Doomed to - or blessed with - eternal life after drinking from a magic spring, the Tuck family wanders about trying to live as inconspicuously and comfortably as they can. When ten-year-old Winnie Foster stumbles on their secret, the Tucks take her home and explain why living forever at one age is less a blessing that it might seem. Complications arise when Winnie is followed by a stranger who wants to market the spring water for a fortune.
About the Author:
Natalie Babbitt was born Natalie Zane Moore on July 28, 1932, in Dayton, Ohio. She attended Laurel School for Girls, and then Smith College. She has 3 children and is married to Samuel Fisher Babbitt. She is a grandmother of 3 and lives in Rhode Island.
She is also a board member of the National Children's Book and Literacy Alliance a national not-for-profit that actively advocates for literacy, literature, and libraries.
What a delightful little story! It has been a long time since I have read this one, so long that I couldn't remember what it was about. I love re-reading, especially books like this from my childhood.
The story is neat, the characters heartwarming, and the tale of a spring in the woods that from one drink will make you live forever.
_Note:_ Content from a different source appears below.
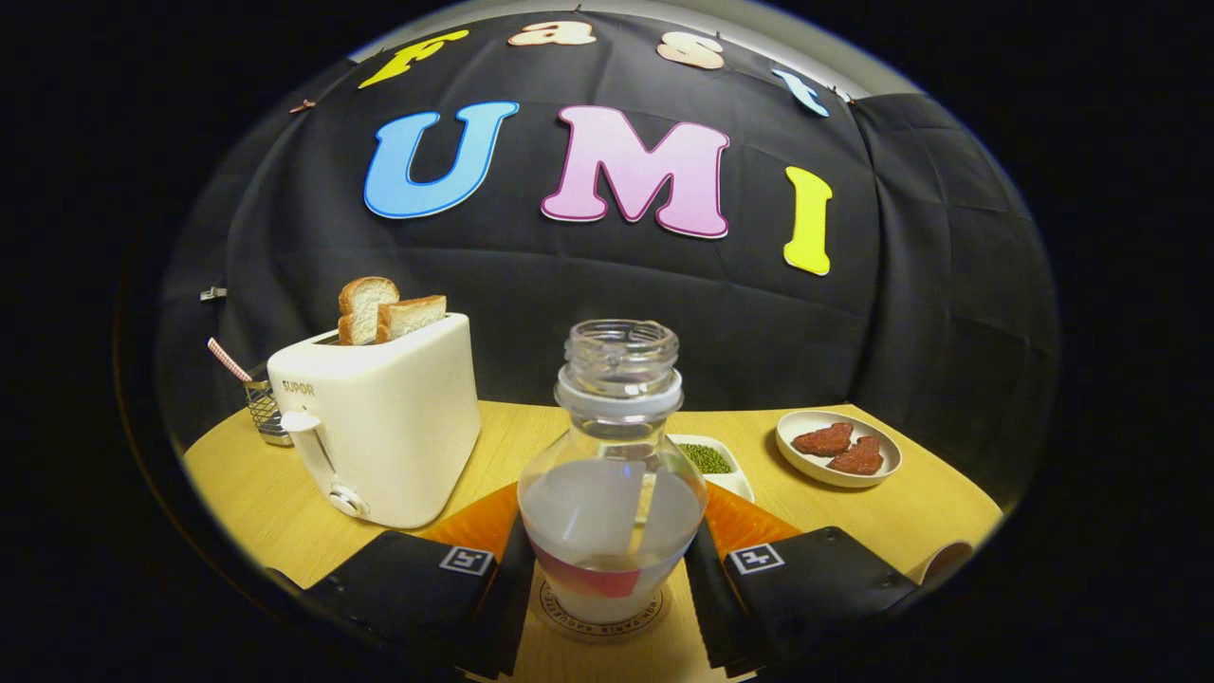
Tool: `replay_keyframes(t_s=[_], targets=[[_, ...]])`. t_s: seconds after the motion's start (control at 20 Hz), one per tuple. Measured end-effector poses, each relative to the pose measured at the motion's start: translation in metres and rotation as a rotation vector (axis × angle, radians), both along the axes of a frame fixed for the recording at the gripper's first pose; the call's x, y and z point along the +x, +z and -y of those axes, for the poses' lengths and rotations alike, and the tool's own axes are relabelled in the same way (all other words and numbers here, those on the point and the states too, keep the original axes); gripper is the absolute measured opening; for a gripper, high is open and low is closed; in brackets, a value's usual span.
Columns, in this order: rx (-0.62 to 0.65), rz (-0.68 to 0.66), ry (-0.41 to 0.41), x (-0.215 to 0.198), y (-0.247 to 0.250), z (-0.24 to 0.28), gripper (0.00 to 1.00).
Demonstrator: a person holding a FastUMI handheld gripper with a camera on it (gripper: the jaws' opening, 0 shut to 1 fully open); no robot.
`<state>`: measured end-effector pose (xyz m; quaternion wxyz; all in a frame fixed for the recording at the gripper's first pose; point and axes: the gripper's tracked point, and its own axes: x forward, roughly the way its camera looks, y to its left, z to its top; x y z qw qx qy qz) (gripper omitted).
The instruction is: Take the bottle from table, then pour the juice into the cup, finally place the bottle on the coaster
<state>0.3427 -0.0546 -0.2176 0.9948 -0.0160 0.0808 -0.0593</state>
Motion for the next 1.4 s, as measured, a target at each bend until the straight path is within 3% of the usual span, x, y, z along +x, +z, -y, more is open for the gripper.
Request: replay_keyframes(t_s=[0.3,0.4,0.8,1.2,1.4], targets=[[0.025,-0.019,-0.034,0.0,-0.002,0.011,0.8],[0.044,-0.042,-0.008,-0.007,-0.006,0.006,1.0],[0.09,-0.086,-0.011,-0.08,0.015,0.007,0.98],[0.055,-0.018,0.028,-0.207,0.1,0.015,0.98],[0.042,0.034,0.005,-0.255,0.144,0.024,0.98]])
While I could go on all day about the setting, the plot, etc. I think this review is better served by mentioning that there is a bigger message here. Living forever (a metaphor for things we want but probably shouldn't have) is not a good thing. Too often things we badly want, but know we shouldn't have, are not good for us. The author does a great job making you think about that and think about the negatives to something that would seem incredible.
I look forward to sharing this story with my 6th graders, most of them have seen the movie so I will enjoy sharing the story with them.